- © 2008 Canadian Medical Association
I pronounced my first patient dead today, a patient whom I had never met. I was on call for our hospitalist team and received a page telling me that she had passed away in her sleep. I vaguely remembered her story from rounds — a very elderly woman who had suffered a massive stroke a month ago and never regained full consciousness — but in my first 3 days on service our team had not gathered at her bedside.

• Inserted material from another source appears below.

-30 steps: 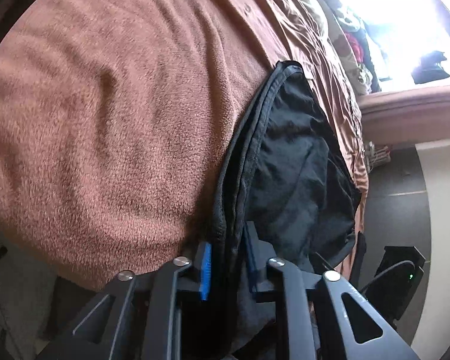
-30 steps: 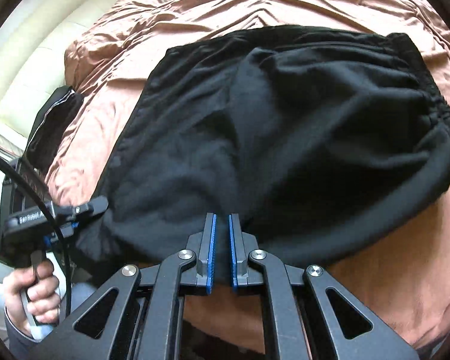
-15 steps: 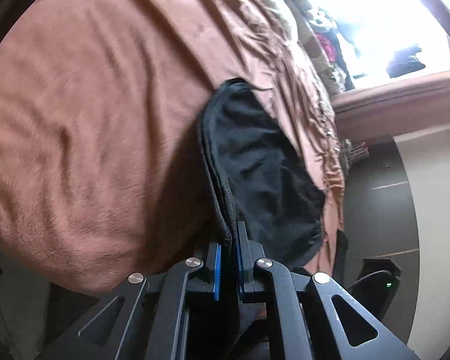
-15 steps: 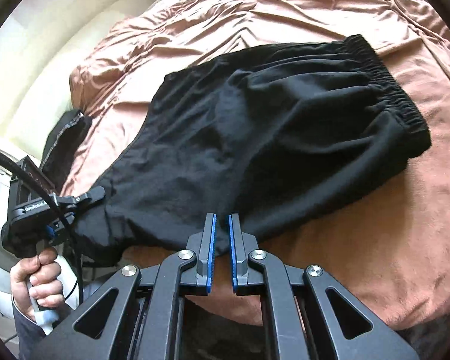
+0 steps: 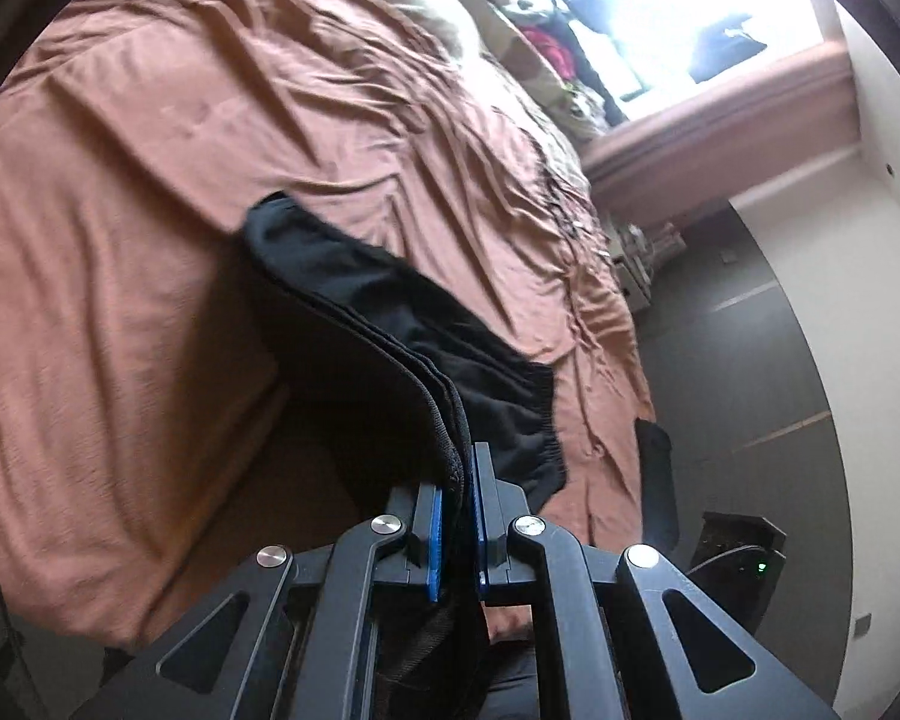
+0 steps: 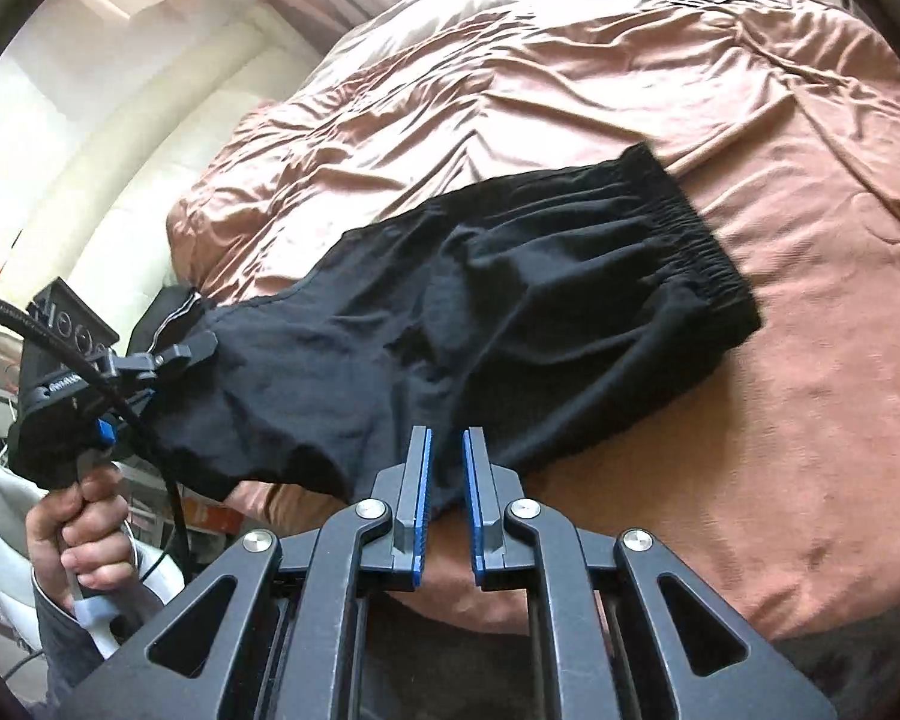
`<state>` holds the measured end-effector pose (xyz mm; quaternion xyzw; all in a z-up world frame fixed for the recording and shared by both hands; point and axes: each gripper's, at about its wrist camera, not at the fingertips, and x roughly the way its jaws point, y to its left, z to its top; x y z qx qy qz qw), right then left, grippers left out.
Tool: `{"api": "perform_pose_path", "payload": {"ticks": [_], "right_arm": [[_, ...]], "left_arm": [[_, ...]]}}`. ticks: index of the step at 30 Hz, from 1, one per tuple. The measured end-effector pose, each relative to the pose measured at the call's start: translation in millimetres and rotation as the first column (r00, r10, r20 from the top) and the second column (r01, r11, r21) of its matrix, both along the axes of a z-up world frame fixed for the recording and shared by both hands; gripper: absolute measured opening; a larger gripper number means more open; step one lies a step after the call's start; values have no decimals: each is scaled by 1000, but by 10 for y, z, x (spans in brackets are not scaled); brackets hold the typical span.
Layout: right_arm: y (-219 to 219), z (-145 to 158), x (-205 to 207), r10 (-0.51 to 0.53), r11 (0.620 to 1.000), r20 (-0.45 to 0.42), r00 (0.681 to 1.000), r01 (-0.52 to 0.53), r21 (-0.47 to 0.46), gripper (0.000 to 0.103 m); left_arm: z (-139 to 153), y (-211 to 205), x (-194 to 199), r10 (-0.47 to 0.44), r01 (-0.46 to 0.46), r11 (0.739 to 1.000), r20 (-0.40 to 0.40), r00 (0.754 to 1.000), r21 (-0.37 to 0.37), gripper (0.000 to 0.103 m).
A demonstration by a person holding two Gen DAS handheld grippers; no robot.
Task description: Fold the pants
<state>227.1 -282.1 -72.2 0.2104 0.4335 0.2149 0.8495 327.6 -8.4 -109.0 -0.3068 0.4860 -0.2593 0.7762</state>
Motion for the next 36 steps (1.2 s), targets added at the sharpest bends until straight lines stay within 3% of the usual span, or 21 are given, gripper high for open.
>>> {"api": "perform_pose_path", "payload": {"ticks": [6, 10, 11, 28, 30, 31, 33, 36], "right_arm": [[-253, 51, -71, -41, 999, -1, 999, 41, 31, 10], [-439, 92, -142, -79, 996, 11, 997, 78, 49, 40], [-466, 98, -146, -86, 995, 15, 996, 85, 52, 41], [-1076, -73, -233, -188, 976, -44, 981, 191, 101, 41], [-1104, -98, -231, -197, 974, -56, 979, 202, 103, 44], [-1119, -113, -228, -203, 973, -63, 977, 209, 102, 52], [-1139, -116, -224, -213, 970, -68, 975, 219, 105, 59], [-1136, -110, -223, -208, 971, -71, 976, 214, 107, 61]], "left_arm": [[84, -378, 160, -72, 72, 997, 17, 997, 4, 8], [88, -685, 261, -122, 122, 992, 13, 992, 0, 8], [74, -771, 287, -136, 136, 991, 7, 991, -1, 8], [-386, -1890, 340, -311, 313, 950, -110, 944, 3, 10], [-436, -1950, 323, -319, 321, 947, -126, 939, -3, 21], [-451, -1966, 326, -324, 325, 945, -132, 937, -15, 26], [-465, -1971, 306, -330, 328, 944, -136, 934, -40, 58], [-412, -1885, 265, -313, 312, 950, -119, 942, -28, 82]]}}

Her death was expected, but not imminent. My sign-out list said do not resuscitate: no chest compressions, no intubation, no intensive care admissions. Her family had told us of her wish to pass away without the fanfare of a code.
In medical school we were not given the specifics of how to pronounce a patient dead. Perhaps it was false optimism — our patients were not going to die — but more likely 4 years were not sufficient to tackle the objectives for living patients, much less the deceased. Walking down the hallway from my call room, I wondered what I should do when I arrived at the bedside. I remembered the neuro exam of a comatose patient and thought of the procedures to assess brain function — but the coma exam assumes the patient is still alive. Should I walk faster? Run? I lengthened my stride, but was thankful the hospital was built wide instead of tall.

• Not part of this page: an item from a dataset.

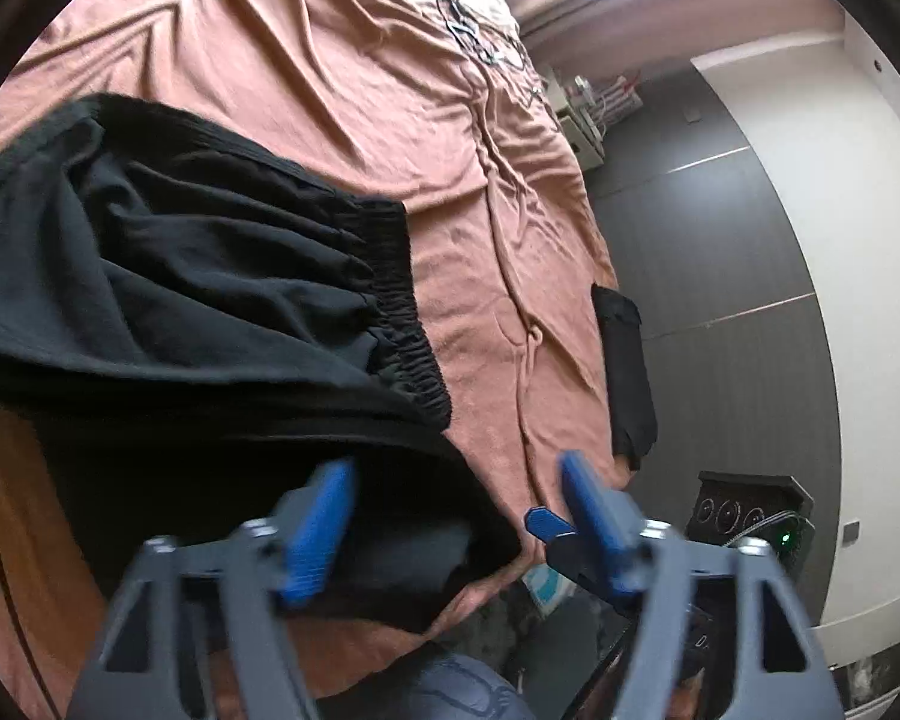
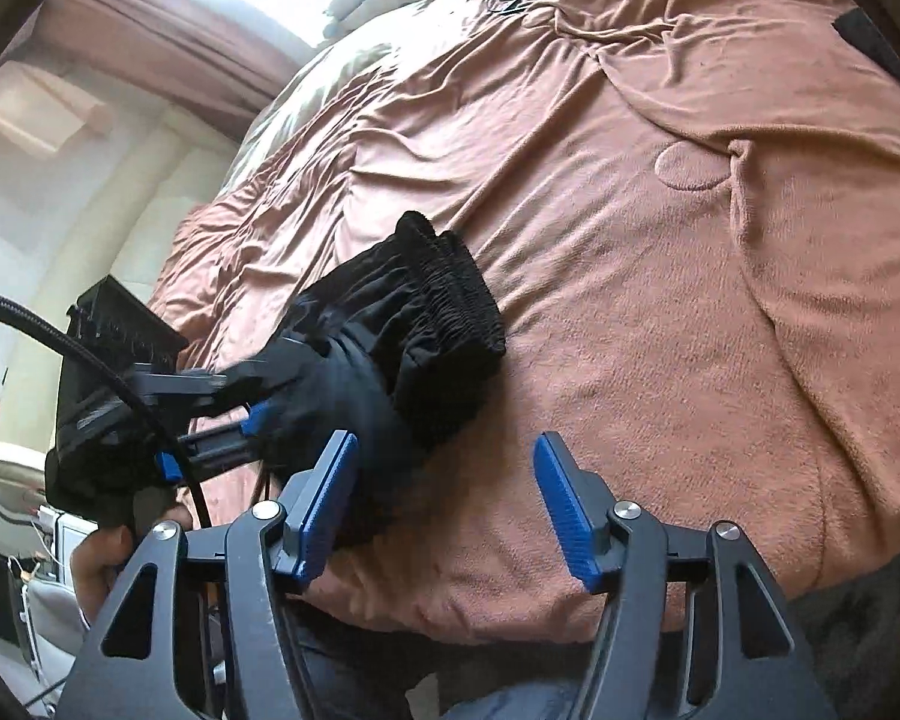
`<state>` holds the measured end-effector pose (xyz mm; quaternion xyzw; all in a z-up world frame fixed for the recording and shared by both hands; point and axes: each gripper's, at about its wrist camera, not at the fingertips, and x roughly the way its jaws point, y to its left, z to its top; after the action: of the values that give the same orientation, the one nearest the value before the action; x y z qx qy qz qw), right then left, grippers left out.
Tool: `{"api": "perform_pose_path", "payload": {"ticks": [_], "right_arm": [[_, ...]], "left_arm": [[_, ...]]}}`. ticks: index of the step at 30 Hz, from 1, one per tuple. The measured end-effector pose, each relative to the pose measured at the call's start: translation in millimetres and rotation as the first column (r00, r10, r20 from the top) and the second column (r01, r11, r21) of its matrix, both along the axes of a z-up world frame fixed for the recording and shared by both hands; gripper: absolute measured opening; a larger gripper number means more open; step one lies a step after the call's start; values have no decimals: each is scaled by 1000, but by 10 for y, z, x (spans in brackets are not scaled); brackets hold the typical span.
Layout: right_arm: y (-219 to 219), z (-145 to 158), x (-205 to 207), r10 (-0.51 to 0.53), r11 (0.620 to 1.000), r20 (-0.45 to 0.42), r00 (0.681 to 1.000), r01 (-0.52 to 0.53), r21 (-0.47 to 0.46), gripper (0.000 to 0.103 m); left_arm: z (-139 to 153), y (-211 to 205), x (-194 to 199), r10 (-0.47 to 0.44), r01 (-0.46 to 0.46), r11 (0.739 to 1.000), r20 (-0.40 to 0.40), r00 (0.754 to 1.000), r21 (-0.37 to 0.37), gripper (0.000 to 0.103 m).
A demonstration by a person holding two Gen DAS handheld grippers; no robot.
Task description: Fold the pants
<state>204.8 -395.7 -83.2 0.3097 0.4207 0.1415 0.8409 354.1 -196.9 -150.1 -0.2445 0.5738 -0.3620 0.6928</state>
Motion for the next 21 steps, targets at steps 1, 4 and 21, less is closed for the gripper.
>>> {"api": "perform_pose_path", "payload": {"ticks": [1, 4, 21], "right_arm": [[23, 11, 4, 6, 1000, 2, 1000, -6, -3, 62], [107, 19, 40, 28, 999, 2, 1000, -28, -19, 65], [590, -48, 497, 87, 992, -71, 994, -93, -82, 70]], "left_arm": [[18, 47, -6, 8, -8, 1000, 4, 1000, 2, 83], [52, 228, 0, 43, -44, 999, 13, 999, 15, 85], [-379, 951, 141, 235, -229, 971, -82, 969, 72, 97]]}}
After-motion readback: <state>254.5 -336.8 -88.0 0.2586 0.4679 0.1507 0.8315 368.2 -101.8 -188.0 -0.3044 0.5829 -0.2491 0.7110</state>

When I got to the floor, the patient's nurse, Marisol, wearing her 20-year golden RN pin, was waiting for me. These were the letters I looked for when I needed advice about the basics of patient care — again, not an integral part of medical school education — such as, which creams to prescribe for patients' bottoms, when to use an enema or how to order special diets. Marisol had assisted me earlier in the day with a delirious 90-something who refused to take her medications. It was like watching Mary Poppins with a small child; witnessing this intervention, even I was tempted to drink the bitter potassium elixir.
Marisol, chart in hand, told me the patient's time of death and family's phone number. They do not know, she said. You can call after you see Ms. Smith. She is in room 108.

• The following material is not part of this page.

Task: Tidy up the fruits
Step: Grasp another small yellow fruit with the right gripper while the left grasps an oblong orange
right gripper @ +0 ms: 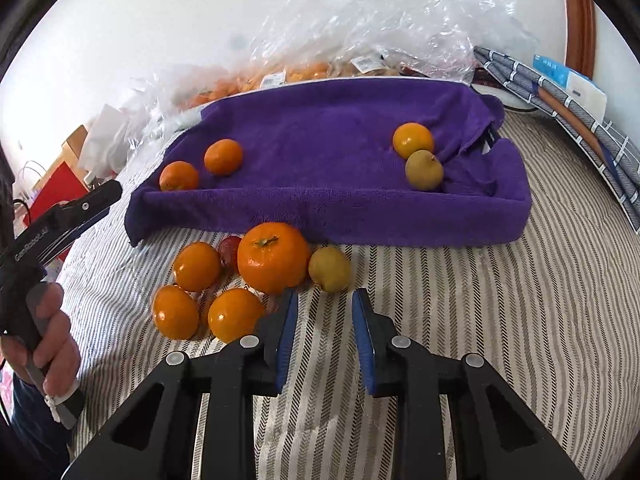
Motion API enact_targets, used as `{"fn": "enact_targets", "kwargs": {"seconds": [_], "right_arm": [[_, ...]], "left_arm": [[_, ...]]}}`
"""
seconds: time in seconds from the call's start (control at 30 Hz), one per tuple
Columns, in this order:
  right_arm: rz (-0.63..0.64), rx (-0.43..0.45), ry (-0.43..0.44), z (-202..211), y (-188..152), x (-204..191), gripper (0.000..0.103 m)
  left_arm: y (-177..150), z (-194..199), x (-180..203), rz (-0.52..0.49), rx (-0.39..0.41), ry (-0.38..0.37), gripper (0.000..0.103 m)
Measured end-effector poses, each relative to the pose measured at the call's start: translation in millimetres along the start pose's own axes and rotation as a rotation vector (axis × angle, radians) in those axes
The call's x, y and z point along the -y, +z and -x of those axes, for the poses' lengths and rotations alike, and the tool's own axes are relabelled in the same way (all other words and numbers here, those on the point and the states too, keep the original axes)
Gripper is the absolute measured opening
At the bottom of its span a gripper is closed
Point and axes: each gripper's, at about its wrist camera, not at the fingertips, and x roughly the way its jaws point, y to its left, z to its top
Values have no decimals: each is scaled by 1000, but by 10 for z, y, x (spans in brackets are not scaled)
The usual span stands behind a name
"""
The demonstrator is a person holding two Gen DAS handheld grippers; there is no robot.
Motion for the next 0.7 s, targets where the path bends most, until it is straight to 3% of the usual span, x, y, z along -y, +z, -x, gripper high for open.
{"fn": "enact_targets", "kwargs": {"seconds": [0.23, 0.7], "right_arm": [[11, -6, -43, -136, 116, 27, 28], [22, 50, -88, -123, 117, 81, 24]], "left_arm": [[20, -62, -96, 43, -26, 1, 63], [16, -59, -22, 11, -50, -47, 63]]}}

Suddenly feeling inadequate and sure I was at risk of sending a living, breathing patient to the morgue, I asked Marisol to come with me. I used the explanation I had used at least a hundred times in these first weeks of residency: I have never done this before. I went to the utility room to get the ophthalmoscope — my plan was to at least assess pupil reactivity. Marisol looked over and quietly said, That won't be necessary. At that moment I realized, my role was a function of formality, and she, given her years of experience and training, had already performed a fully adequate exam.
I walked into the room and pulled aside the curtain to reveal an ancient-appearing woman, sallow and motionless. I removed the sheets from her hands. She was holding a copper rosary with red beads, fingers still curled over the cross. I felt her wrists — no pulse. Her skin rolled easily over her tendons and blue veins, different from our cadaver's waxy and formalin-thick skin in anatomy lab. There was no difference in temperature between the sheets, the air and her limbs, all equally cool.
I placed my stethoscope on her chest, heard nothing and, recalling intensive care unit codes when heart electricity fibrillated on monitors, I listened longer for any signs of cardiac quivering. Having heard at least 20 beating hearts this day alone and thousands in my brief career, the absence of sound made me linger, repositioning the bell on her chest, but hearing only hollowness.
As I palpated her carotids for completeness — her neck warmer than her hands — I raised my eyes to her face. Her forehead lines were unappreciable and eyelids, without eyelashes, softly closed, but her cheeks, or lack thereof, told me more than any other portion of the exam that she had passed. Falling over her cheekbones, her skin sank inward towards her mouth, taut and rounding her jaw like the face of an ice mummy, frozen in the Andes for 600 years. The prominence of her facial bones reminded me of the teachings of many religions: the body is a temporary home for our souls.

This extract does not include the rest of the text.